Sections offered FALL 2019:
#6921 |
ALVIN ROSENFELD |
TR 2:30pm-3:45pm |
WH 007 |
CLASS NOTES: COLL (CASE) A&H Breadth of Inquiry credit; IUB GenEd A&H credit; meets with JSTU-J 203
Among the most compelling literatures of our day is that which records and seeks to interpret the Nazi war of genocide against the Jews. This course will introduce students to this literature and encourage them to reflect upon many of the profound questions it raises. Some of these questions will focus on literature’s role in the shaping of historical memory. How the past is represented and comes to acquire a future in collective memory will be a preoccupying concern.
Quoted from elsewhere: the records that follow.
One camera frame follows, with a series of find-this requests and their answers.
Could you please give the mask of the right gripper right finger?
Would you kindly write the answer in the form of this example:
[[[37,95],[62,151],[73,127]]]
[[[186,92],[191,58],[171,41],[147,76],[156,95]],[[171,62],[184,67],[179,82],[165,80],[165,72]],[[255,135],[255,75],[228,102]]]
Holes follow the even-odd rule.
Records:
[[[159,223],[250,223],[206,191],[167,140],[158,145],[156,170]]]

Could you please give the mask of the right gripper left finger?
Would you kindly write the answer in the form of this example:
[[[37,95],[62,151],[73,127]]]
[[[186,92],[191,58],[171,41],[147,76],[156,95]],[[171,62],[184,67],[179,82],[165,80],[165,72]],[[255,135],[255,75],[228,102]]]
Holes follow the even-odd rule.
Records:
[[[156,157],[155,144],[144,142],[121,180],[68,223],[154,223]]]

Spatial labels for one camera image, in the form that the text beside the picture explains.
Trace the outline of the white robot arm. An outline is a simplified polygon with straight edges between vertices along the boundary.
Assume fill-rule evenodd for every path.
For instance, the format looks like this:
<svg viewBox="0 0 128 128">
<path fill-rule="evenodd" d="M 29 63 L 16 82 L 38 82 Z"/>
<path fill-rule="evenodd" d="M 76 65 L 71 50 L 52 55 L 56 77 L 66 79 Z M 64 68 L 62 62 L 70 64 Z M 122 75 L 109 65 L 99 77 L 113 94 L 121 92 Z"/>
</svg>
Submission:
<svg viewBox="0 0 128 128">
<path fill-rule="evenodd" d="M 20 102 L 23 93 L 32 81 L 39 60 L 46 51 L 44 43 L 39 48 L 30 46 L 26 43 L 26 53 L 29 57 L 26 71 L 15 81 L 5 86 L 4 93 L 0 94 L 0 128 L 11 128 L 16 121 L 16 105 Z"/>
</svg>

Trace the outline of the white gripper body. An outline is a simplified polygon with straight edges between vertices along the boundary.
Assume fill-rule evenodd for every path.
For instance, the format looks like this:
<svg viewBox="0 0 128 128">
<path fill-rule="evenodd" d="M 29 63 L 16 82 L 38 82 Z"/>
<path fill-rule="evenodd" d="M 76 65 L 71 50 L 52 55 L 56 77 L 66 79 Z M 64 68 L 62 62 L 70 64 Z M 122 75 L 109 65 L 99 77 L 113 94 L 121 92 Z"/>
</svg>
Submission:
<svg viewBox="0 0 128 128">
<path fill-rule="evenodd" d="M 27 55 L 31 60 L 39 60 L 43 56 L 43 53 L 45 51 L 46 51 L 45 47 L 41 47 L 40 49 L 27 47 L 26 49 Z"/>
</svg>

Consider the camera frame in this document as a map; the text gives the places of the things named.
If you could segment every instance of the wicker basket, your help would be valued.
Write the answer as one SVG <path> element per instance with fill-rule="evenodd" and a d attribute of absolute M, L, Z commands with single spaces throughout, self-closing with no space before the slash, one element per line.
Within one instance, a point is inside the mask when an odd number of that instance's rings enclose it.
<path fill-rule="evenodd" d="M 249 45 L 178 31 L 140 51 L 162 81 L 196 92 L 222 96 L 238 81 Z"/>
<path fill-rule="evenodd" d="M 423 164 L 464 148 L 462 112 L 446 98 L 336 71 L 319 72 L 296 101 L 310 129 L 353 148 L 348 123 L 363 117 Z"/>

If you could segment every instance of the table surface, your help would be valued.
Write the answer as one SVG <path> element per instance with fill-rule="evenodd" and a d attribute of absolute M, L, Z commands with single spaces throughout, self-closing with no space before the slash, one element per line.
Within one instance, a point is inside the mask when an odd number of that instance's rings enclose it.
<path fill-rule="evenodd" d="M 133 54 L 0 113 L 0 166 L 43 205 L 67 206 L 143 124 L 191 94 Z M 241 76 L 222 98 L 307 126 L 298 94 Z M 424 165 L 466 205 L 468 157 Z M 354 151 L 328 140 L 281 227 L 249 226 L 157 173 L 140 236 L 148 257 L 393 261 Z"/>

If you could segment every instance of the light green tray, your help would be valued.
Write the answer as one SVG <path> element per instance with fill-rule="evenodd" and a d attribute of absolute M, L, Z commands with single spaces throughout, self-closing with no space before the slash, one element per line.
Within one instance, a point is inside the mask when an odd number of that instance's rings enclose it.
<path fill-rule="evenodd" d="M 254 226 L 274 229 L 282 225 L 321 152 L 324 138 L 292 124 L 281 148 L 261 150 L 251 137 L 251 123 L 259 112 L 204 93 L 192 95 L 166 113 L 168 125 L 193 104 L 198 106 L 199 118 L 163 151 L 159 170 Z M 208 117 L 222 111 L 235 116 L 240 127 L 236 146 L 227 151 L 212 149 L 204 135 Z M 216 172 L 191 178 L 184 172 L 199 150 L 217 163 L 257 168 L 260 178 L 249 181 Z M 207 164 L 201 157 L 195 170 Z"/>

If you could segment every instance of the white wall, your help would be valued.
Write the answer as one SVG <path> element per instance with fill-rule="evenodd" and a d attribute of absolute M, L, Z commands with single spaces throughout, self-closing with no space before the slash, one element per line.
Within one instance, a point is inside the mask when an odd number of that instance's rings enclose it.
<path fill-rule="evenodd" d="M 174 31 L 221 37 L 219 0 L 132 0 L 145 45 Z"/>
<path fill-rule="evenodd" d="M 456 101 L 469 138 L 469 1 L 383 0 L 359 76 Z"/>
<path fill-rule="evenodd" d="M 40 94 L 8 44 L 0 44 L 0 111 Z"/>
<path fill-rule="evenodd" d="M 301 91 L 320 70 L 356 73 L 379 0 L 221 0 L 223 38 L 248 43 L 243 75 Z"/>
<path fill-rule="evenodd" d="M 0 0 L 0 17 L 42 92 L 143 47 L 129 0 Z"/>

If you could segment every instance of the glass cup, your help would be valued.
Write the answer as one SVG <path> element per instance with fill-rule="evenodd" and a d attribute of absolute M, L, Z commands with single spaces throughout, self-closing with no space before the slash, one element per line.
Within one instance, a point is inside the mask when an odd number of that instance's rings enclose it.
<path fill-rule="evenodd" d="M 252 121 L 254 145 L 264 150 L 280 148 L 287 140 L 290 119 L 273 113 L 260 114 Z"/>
Other questions will focus on issues of the most serious cultural, intellectual, moral, ethical, and religious kind. For instance, if it is true, as Elie Wiesel claims, that at Auschwitz not only man died but also the idea of man, how do we now conceive of the human? What does a person become when nothing is any longer forbidden him? Why did law, art, intellect, and religion not defend against political barbarism? Is idealism of any kind still possible after Auschwitz? Is forgiveness possible? These and related questions will preoccupy us over the course of the semester.
The list of required readings includes the following: Tadeusz Borowski, This Way for the Gas, Ladies and Gentlemen; Jan Gross, Neighbors; Rolf Hochhuth, The Deputy; Primo Levi, Survival in Auschwitz; Primo Levi, The Drowned and the Saved; Bernard Schlink, The Reader; Elie Wiesel, Night; Simon Wiesenthal, The Sunflower.